-- EXERCISE GOAL --
Track down each line below containing the string "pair" and copy it.

Collected data:
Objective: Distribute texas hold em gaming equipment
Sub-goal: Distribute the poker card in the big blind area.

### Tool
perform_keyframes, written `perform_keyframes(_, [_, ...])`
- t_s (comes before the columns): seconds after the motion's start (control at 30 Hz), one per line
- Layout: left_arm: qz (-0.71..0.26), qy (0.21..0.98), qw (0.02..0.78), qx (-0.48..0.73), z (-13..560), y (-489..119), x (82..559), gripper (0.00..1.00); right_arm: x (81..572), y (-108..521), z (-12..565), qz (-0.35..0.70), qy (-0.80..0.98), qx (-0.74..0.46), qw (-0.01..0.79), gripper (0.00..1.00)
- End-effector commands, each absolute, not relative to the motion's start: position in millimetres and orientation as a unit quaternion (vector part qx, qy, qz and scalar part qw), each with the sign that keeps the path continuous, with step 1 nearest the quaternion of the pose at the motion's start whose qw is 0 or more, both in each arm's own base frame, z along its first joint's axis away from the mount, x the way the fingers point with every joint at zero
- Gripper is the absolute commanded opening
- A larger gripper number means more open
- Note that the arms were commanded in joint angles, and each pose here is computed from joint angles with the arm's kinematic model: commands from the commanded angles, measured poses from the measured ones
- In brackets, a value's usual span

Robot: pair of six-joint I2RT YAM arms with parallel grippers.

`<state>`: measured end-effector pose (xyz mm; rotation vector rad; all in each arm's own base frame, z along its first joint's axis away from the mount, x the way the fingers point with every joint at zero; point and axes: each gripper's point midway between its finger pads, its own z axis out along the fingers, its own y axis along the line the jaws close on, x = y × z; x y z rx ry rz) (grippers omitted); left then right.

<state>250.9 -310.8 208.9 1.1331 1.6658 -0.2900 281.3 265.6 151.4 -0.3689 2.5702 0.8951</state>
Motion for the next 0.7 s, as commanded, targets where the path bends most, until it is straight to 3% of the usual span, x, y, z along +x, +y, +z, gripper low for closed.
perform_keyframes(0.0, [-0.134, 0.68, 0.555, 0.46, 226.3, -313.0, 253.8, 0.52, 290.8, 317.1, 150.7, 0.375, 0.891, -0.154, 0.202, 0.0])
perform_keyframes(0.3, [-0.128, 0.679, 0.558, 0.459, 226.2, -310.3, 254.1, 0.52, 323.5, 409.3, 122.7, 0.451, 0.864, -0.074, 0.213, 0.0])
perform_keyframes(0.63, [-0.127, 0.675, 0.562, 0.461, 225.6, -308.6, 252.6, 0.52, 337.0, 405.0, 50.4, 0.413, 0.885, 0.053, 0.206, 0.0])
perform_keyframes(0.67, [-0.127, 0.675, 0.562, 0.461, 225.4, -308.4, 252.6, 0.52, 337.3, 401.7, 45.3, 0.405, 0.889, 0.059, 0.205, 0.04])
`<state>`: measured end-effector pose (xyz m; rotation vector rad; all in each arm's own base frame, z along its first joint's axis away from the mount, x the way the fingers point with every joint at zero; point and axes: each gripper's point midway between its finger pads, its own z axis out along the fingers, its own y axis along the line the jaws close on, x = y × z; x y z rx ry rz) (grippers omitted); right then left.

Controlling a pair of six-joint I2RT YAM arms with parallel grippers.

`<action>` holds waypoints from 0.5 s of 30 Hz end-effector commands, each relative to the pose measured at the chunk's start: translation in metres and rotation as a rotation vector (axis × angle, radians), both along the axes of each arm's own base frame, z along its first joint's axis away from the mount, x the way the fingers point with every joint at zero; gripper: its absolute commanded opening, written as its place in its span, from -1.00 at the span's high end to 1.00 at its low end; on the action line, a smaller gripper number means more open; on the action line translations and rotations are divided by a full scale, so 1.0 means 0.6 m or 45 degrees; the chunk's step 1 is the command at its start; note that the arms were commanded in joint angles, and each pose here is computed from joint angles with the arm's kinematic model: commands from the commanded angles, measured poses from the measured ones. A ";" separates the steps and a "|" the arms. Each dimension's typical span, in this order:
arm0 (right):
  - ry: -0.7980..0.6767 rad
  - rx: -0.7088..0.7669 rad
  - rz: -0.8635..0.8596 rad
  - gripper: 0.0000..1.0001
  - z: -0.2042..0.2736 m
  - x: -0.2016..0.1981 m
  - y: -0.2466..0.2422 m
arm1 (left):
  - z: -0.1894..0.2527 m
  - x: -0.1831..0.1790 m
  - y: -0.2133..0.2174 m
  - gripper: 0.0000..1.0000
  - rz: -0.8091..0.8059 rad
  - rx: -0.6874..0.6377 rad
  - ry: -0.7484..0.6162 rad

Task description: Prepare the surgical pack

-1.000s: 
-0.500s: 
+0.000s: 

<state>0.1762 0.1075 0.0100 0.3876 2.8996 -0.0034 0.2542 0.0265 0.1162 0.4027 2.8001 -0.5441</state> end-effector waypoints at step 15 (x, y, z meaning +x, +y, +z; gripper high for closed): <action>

-- OUTPUT --
Robot: pair of six-joint I2RT YAM arms with parallel grippers.
Controlling a pair of six-joint I2RT YAM arms with parallel grippers.

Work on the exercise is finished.